A family member cannot buy a short sale. 

With housing markets falling and more and more homes going underwater, people are looking for ways to get out of upside-down mortgages. A short sale is one option and is when the lender agrees to accept an offer of less than is owed on a mortgage from a potential buyer.

The banks do have rules and regulations set up that limit who the owner of the house can sell the property to. Selling a house to family member constitutes mortgage fraud.

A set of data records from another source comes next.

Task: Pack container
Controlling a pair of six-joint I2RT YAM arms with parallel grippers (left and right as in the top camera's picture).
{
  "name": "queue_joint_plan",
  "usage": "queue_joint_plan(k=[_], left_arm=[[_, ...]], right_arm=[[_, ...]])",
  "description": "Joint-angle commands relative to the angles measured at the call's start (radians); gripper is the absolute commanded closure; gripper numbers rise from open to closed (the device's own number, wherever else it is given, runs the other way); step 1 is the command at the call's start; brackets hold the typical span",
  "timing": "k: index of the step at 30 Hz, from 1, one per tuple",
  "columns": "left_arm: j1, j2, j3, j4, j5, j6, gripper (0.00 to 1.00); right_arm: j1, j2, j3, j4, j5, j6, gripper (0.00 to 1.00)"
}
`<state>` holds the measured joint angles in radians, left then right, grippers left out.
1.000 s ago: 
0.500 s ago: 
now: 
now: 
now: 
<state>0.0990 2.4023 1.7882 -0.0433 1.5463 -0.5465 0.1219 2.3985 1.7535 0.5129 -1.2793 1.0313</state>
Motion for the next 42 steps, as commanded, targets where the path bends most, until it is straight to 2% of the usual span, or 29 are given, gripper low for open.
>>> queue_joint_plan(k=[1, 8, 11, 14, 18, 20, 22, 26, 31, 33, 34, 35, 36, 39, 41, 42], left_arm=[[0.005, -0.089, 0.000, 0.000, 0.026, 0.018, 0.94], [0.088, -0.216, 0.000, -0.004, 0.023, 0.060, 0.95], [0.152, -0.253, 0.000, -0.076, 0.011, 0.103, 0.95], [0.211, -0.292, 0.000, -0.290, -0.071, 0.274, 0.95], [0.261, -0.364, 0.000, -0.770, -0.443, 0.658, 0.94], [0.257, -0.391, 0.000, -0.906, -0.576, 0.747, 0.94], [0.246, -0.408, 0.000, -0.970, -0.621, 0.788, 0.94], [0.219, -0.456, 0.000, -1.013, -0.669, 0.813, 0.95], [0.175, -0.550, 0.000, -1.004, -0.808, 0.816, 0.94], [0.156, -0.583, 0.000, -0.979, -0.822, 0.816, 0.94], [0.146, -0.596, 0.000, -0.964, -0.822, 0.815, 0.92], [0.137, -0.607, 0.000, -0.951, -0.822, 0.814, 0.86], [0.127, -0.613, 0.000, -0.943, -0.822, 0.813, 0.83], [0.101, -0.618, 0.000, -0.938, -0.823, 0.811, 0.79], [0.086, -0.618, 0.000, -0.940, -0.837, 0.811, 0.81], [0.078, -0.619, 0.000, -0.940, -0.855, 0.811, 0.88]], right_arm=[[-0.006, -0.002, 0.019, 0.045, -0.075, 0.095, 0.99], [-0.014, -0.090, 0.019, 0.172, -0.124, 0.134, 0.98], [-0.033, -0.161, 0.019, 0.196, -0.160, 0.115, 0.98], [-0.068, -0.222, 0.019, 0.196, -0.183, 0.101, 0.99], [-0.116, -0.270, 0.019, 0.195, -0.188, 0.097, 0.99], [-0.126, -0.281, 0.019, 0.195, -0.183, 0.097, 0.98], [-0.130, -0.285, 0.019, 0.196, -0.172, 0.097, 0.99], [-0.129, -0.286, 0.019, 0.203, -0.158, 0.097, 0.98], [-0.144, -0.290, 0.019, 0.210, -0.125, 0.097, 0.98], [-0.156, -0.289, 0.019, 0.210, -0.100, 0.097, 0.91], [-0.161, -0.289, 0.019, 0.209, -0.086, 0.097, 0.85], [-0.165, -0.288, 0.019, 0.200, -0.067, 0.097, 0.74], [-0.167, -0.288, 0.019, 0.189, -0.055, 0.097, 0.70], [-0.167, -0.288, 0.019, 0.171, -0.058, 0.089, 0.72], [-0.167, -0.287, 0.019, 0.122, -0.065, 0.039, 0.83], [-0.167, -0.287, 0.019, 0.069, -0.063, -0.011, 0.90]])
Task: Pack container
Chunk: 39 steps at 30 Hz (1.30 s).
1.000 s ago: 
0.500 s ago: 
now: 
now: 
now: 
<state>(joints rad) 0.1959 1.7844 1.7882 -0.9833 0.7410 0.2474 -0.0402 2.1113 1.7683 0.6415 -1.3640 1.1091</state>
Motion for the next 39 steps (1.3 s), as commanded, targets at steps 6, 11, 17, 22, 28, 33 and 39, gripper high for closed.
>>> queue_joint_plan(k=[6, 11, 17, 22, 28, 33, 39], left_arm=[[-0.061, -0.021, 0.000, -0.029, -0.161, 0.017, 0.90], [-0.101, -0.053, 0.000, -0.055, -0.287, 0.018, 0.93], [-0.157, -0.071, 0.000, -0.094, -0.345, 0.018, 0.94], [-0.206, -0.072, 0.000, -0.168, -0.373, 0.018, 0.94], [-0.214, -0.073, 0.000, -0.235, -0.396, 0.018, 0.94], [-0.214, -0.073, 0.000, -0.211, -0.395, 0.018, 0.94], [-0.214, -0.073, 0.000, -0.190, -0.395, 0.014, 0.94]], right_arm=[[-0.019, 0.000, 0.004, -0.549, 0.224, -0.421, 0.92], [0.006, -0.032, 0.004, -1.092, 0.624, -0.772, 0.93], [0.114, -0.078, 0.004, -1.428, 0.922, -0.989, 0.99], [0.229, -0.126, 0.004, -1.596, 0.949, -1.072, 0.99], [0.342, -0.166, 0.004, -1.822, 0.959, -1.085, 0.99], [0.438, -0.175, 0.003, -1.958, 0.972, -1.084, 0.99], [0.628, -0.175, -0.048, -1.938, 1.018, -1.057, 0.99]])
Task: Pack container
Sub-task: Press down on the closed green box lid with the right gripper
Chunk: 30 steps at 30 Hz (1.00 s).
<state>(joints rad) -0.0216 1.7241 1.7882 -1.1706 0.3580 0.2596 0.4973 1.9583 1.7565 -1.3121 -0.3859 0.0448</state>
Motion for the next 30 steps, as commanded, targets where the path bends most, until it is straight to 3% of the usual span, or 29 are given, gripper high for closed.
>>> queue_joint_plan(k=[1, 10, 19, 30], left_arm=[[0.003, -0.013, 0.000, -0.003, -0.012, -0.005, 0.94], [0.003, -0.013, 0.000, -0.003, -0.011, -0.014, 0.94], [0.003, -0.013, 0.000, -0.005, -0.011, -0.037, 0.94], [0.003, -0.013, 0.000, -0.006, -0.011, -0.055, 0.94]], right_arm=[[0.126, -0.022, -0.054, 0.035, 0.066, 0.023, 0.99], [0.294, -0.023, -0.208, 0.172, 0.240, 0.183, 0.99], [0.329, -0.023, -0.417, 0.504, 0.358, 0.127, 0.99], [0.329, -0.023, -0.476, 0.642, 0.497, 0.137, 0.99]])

One of the rules of short sale is the seller cannot benefit from the sale of the house. Many owners try to sell to a family member who then transfers the title back into the seller’s name. This is mortgage fraud because the seller got the property back for less than they owed on the mortgage. If the bank had wanted the owner of the house to benefit, they would have agreed to a loan modification.

Qualifications for a Short Sale

There are several things that need to happen for a homeowner to qualify for a short sale.

  • The home’s market value must have dropped severely.
  • The mortgage is in or near default.
  • The seller cannot have any assets.
  • The seller must have fallen on hard times. Examples include:
  • Unemployment
  • Divorce
  • Medical emergency/sudden illness
  • Bankruptcy
  • Death
  • The seller cannot have any assets.

Short Sale Consequences

Short sales have several factors and consequences. They are dependent on a buyer making an offer the bank with accept. The bank is under no requirement to allow a short sale; in fact they benefit more if they get to foreclose of the property because they have your money and the house to resell. If the bank chooses to accept a short sale offer they have the option of issuing the seller a 1099 for the shorted difference of the sale from the original mortgage agreement. A short sale also affects your credit report even though the house sold. Missed payments and the house going into pre-foreclosure all show up and remain on your credit.